For a confidence level of 95% and a power of 80%, the number of samples needed increases with sample variance
($\sigma^2$) and decreases with the inverse square of the minimal detectable effect ($\delta$):

$ n = 15.7\frac{\sigma^2}{\delta^2}$ (Eq. 1)

This result utilizes distributional assumptions of the null and alternative hypotheses; see appendix for
derivation that draws from the reference section. To reduce the estimated sample size needed, the experimenter
can
reduce $\sigma^2$ or increase
$\delta$. Variance reduction has been well studied, see reference section for examples. Using the CUPED method
[Deng], the original
square root of variance ($\sigma_o$) has a mathematically defined relationship with the CUPED square root of
variance ($\sigma_c$), parameterized by the correlation of the covariate with the target variable ($\rho$):

$ \sigma_c = \sigma_o \sqrt{1-\rho^2}$ (Eq. 2)

For an experiment with and without CUPED, there are two different required sample sizes,
$n_c$ and $n_o$, respectively. A clear way to algebraically express the impact of CUPED on required sample size is to
take the ratio of these. Using Eq. 1 for required sample size and plugging in Eq. 2 gives:

$ \frac{n_c}{n_o} = \frac{15.7(\sigma_c/\delta)^2}{15.7(\sigma_o/\delta)^2} \rightarrow n_c = n_o
\sqrt{1-\rho^2}$ (Eq.3)

Note that as $\rho$ goes to 1, the number of samples required using CUPED reduces.

A related A/B testing measure, the t-statistic, can also be used to demonstrate the effectiveness of CUPED.
This is what
was empirically measured here. In this case, a

*larger*t-statistic is more desirable, where the t-statistic is defined as the ratio of the difference between means and the sample standard deviation:
$ t=\frac{\overline{\Delta}}{\sigma} $ (Eq. 4)

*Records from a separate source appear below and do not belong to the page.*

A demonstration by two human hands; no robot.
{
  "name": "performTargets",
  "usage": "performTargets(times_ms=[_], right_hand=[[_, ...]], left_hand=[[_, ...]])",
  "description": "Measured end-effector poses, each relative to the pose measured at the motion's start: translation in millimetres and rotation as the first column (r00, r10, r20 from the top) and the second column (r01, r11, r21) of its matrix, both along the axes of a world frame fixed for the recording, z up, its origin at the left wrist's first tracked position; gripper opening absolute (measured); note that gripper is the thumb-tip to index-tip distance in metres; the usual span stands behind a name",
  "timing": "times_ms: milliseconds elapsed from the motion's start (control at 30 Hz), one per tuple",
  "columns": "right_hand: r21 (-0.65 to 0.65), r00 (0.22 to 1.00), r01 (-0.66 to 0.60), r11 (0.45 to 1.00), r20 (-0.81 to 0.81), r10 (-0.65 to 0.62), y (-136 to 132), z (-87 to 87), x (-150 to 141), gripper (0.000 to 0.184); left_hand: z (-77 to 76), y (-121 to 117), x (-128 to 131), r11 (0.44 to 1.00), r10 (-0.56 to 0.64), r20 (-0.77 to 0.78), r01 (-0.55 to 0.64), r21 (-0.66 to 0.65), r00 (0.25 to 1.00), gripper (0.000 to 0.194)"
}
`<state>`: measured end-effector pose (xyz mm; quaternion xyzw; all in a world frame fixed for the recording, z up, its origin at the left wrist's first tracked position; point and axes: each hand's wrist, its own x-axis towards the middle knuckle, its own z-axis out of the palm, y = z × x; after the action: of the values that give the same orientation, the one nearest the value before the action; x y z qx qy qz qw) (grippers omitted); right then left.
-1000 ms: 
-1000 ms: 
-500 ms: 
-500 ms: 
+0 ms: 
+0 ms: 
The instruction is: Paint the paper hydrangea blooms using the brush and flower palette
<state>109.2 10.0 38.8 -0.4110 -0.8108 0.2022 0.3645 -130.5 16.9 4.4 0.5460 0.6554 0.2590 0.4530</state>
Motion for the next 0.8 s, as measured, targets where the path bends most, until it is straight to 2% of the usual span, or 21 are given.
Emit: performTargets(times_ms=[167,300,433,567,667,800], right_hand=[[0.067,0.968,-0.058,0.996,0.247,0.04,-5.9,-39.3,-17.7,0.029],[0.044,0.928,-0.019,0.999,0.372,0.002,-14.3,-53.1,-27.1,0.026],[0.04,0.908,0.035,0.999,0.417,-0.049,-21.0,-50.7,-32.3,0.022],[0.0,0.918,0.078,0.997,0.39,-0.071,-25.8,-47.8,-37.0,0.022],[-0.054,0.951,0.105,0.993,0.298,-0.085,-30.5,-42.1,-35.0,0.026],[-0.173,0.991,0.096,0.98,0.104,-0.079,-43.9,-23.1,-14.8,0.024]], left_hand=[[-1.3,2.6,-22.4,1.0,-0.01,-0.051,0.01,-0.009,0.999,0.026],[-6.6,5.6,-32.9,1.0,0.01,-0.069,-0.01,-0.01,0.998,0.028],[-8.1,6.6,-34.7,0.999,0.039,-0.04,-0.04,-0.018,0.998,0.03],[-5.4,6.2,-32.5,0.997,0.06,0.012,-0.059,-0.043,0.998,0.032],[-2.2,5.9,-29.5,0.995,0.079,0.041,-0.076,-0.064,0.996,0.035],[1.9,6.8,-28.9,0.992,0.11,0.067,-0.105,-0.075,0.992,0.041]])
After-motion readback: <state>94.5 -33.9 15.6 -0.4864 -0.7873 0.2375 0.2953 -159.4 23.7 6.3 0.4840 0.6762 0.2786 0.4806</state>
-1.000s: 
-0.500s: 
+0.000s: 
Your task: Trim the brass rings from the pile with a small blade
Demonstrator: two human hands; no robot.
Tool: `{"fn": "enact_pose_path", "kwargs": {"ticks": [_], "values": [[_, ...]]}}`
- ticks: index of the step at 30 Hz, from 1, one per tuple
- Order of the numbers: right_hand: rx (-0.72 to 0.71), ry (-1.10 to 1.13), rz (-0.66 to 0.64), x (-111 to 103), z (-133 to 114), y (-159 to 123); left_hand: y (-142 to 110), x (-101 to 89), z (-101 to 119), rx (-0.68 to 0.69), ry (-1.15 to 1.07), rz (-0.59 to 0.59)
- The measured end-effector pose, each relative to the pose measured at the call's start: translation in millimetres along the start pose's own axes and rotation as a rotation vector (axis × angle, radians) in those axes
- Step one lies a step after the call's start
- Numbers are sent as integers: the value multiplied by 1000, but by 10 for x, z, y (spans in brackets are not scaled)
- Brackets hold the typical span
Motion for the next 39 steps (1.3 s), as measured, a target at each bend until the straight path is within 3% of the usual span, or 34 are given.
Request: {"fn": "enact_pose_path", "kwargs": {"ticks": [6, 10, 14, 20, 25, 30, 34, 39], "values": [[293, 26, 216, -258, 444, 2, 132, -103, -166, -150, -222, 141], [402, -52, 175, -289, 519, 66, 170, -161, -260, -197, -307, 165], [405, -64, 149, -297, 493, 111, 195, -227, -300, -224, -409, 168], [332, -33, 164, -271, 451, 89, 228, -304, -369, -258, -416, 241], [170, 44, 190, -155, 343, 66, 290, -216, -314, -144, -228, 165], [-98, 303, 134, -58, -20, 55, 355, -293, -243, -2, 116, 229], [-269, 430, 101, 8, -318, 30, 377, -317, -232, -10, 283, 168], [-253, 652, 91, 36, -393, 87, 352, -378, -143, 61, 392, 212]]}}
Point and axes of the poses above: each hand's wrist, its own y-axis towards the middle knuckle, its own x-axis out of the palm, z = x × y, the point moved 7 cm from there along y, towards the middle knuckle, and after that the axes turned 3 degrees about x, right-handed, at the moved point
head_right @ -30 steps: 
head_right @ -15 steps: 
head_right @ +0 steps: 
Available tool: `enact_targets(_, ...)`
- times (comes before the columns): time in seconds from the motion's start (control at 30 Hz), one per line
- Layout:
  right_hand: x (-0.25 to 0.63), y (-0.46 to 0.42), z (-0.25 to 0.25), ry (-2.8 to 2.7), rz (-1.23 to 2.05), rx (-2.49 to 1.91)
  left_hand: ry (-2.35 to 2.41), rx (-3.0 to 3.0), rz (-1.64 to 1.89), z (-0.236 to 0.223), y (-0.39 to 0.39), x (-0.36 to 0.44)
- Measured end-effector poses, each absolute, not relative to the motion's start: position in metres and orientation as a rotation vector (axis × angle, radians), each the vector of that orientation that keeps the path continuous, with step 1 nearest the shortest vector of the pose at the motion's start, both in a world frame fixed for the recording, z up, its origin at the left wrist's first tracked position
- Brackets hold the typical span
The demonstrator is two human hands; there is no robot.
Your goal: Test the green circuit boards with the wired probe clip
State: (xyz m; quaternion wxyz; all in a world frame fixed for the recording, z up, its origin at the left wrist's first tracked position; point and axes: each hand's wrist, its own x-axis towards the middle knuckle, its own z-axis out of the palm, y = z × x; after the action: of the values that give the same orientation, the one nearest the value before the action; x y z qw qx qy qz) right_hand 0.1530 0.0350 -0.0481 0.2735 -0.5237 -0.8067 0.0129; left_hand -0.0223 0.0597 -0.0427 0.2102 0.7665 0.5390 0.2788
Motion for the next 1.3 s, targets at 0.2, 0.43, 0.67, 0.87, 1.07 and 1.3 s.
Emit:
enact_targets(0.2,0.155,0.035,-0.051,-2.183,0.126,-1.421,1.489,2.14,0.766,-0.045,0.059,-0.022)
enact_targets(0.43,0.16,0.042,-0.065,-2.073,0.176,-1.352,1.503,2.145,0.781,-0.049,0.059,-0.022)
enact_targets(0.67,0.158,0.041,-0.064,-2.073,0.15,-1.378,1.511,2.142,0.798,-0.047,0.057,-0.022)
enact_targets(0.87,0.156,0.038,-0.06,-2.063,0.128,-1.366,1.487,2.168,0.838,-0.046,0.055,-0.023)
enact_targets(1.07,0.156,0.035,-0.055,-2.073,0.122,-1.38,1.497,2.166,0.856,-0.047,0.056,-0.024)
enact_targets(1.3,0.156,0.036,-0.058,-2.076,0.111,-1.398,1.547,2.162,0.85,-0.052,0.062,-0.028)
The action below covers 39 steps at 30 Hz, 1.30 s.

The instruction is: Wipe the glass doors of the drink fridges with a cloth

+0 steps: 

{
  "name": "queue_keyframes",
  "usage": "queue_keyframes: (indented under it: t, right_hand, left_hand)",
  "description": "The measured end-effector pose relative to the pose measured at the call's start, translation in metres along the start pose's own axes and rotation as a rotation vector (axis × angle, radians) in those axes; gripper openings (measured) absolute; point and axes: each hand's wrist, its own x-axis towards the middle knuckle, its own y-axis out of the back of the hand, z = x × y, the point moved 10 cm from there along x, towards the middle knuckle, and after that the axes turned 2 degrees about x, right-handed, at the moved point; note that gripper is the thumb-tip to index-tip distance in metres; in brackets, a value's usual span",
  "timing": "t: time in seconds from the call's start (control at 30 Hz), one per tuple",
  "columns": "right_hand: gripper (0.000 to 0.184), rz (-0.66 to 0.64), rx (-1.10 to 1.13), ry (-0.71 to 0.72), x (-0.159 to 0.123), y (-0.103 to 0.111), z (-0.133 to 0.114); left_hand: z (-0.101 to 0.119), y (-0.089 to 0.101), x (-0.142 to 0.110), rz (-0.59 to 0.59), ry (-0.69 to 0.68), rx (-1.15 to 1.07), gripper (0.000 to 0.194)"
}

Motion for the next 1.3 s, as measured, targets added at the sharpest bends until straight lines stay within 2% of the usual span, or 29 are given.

Performing a similar operation as above and using Eq. 2 with Eq. 4, the increase in the t-statistic using CUPED
is a function of $\rho$:

$ t_c=\frac{t_o}{ \sqrt{1-\rho^2}} $ (Eq. 5)

A typical threshold for confidence is 95%, equivalent to a t-statistic of 1.96. The x-axis in Figure 1
shows the value of $t_o$. The base case is $\rho$=0 and when $t_o$=1.96, the p-value is 5%. For a smaller
value of the t-statistic and fixed minimum detectable effect, the p-value is not significant - it is >5%.
Employing CUPED, say with a correlation of $\rho$=0.5 (green line), a lower or 'worse' $t_o$ can still lead to
significance.

According to references [Liou (Facebook), Xie (Netflix)], an observed empirical variance reduction of ~40%
implies
$\rho$=0.6 can be achieved in practice. Alternatively, [Li (DoorDash)] proposes CUPAC, which uses Machine
Learning to synthetically create a covariate, and observations imply $\rho$~0.9.

More generally, Figure 2 shows the required correlation for a given t-statistic to get a p-value of 5%.

## Part 2. Empirical Confirmation

### 2.1 Data Description and Modifications

Data was downloaded from the Coveo SIGIR
challenge:
the dataset contains fully anonymized fine-grained events from an online store, i.e. all the products inspected
and purchased by shoppers in a random sample of browsing sessions spanning for several months (the full dataset
contains more than 30M shopping events). Experimentation utilized data from 3/16/2019 to 3/31/2019 as the
treatment and 4/1/2019 to 4/8/2019 as the control. The data was treated as follows. The rows were aggregated by

*session_id_hash*(a unique identifier of a browsing session by an anonymous shopper) and*date*and given a label of “1” if any*product_action*had a ‘purchase’, otherwise it was labeled “0” (that is, all sessions that led to a purchase are 1s, sessions without any purchase activity - the majority - are are 0s). The idea is that the*session_id_hash*is approximated to the unit of testing and the event of concern is a purchase.
The treatment and control are homogenous because no actual treatment took place. This was confirmed by looking
at the distributional properties of each. The average purchase rate among session ids is ~0.92% with a variance
of 0.0091. There are approximately 44k and 24k sessions in the control and treatment datasets, respectively.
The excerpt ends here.